# Solution 2 (best solution)

In [7]:
%%capture
!python -m spacy download ru_core_web_sm

In [30]:
import pandas as pd
import spacy
from spacy.tokens import DocBin
from tqdm import tqdm
from spacy.util import filter_spans
from sklearn.model_selection import train_test_split
import shutil
import warnings

warnings.filterwarnings("ignore")

In [31]:
# Read train data and split it into train and validation sets
train_original_df = pd.read_json("../data/train.jsonl", lines=True)

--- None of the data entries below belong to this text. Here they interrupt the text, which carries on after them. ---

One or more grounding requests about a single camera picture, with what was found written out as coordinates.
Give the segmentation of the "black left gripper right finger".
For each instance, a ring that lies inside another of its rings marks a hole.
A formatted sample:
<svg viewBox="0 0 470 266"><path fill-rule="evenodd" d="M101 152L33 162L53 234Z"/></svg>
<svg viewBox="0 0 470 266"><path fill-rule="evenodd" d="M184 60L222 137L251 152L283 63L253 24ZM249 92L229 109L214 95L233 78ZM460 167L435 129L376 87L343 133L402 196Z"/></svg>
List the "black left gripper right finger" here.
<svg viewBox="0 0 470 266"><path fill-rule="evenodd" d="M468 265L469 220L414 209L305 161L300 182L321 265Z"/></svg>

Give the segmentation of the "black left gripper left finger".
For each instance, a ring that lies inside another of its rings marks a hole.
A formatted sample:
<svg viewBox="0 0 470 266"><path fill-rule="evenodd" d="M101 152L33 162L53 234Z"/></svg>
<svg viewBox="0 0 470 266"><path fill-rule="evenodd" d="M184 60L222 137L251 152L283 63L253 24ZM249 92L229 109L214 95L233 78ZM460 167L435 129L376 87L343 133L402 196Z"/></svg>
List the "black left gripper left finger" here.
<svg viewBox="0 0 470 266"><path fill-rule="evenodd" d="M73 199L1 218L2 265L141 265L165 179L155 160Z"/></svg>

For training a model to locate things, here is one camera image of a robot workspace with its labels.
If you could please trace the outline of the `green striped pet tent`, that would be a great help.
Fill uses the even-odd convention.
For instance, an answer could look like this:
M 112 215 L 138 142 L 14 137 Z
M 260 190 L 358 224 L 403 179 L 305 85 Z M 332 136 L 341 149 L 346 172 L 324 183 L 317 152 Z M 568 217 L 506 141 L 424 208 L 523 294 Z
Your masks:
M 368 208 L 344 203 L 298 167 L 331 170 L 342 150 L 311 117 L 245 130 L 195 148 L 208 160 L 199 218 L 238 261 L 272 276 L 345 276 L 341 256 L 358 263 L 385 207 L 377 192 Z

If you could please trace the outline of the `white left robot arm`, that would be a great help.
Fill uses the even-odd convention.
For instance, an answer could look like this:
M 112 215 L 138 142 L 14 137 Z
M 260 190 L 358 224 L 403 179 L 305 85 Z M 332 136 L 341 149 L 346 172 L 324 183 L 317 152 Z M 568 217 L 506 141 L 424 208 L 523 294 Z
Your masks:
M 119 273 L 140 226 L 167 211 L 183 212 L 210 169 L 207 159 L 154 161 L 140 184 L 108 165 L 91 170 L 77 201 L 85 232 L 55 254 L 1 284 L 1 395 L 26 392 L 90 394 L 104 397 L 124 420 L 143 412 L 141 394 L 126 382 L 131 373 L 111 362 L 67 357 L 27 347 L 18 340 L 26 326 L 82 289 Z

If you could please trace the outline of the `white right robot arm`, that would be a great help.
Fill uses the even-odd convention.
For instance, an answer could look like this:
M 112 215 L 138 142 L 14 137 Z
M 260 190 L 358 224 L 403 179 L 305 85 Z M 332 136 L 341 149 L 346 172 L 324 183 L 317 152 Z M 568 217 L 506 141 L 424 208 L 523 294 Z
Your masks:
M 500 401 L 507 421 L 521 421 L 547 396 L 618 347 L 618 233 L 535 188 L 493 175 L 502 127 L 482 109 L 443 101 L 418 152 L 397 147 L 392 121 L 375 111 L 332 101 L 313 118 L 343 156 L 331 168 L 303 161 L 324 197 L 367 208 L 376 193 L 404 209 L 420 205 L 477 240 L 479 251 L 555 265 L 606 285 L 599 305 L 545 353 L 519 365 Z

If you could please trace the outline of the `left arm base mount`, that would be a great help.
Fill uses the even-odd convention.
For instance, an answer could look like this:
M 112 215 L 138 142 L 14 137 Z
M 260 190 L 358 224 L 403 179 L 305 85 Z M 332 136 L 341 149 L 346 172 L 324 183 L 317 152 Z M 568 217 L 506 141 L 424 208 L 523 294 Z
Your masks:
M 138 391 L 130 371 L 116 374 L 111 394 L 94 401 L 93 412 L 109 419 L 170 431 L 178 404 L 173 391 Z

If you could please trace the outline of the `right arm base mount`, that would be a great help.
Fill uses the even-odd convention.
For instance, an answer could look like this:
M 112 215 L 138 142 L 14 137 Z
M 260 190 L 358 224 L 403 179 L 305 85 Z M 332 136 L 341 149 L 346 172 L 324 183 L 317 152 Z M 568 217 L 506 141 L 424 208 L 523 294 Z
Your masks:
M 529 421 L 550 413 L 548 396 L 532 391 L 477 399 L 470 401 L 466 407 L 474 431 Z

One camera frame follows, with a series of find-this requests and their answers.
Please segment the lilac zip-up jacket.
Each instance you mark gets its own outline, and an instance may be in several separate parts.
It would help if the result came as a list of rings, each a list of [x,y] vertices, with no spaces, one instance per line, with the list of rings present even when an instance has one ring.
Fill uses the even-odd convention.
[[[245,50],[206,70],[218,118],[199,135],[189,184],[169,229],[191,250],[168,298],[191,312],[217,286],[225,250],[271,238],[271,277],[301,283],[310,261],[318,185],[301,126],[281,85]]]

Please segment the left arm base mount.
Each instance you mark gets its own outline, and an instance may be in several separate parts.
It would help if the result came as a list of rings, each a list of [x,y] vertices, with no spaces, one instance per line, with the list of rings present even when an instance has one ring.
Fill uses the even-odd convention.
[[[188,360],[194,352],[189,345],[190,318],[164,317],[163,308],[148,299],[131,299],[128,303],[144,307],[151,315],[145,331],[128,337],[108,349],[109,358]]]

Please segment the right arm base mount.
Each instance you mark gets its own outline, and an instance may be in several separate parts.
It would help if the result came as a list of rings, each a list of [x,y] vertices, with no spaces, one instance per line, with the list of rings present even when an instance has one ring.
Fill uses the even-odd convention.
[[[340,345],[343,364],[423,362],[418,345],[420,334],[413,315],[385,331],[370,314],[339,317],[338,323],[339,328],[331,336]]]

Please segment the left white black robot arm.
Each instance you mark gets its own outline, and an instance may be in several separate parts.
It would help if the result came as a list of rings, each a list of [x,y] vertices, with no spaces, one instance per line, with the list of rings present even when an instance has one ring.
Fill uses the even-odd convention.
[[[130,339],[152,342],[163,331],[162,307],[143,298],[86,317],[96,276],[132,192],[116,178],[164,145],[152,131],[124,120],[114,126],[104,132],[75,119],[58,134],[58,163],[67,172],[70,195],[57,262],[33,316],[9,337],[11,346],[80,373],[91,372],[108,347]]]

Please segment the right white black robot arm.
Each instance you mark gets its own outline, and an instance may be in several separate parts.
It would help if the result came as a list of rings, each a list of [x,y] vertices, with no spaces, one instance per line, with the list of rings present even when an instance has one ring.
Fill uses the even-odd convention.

train_df, val_df = train_test_split(train_original_df, test_size=0.2, random_state=42)

In [32]:
# Get labels from train data
labels = set()
for _, row in train_original_df.iterrows():
    ners = row["ners"]
    for ner in ners:
        labels.add(ner[2])

label_mapping = {i: label for i, label in enumerate(sorted(labels))}

label_mapping

{0: 'AGE',
 1: 'AWARD',
 2: 'CITY',
 3: 'COUNTRY',
 4: 'CRIME',
 5: 'DATE',
 6: 'DISEASE',
 7: 'DISTRICT',
 8: 'EVENT',
 9: 'FACILITY',
 10: 'FAMILY',
 11: 'IDEOLOGY',
 12: 'LANGUAGE',
 13: 'LAW',
 14: 'LOCATION',
 15: 'MONEY',
 16: 'NATIONALITY',
 17: 'NUMBER',
 18: 'ORDINAL',
 19: 'ORGANIZATION',
 20: 'PENALTY',
 21: 'PERCENT',
 22: 'PERSON',
 23: 'PRODUCT',
 24: 'PROFESSION',
 25: 'RELIGION',
 26: 'STATE_OR_PROVINCE',
 27: 'TIME',
 28: 'WORK_OF_ART'}

In [33]:
def dataframe_to_spacy(df, output_file_path):
    # Create a blank spacy model
    nlp = spacy.blank("ru")
    doc_bin = DocBin()

    # Add the labels to the doc_bin
    for _, row in tqdm(df.iterrows(), total=len(df)):
        text = row["sentences"]
        doc = nlp.make_doc(text)
        ents = []
        for start, end, label in row["ners"]:
            span = doc.char_span(start, end + 1, label=label, alignment_mode="contract")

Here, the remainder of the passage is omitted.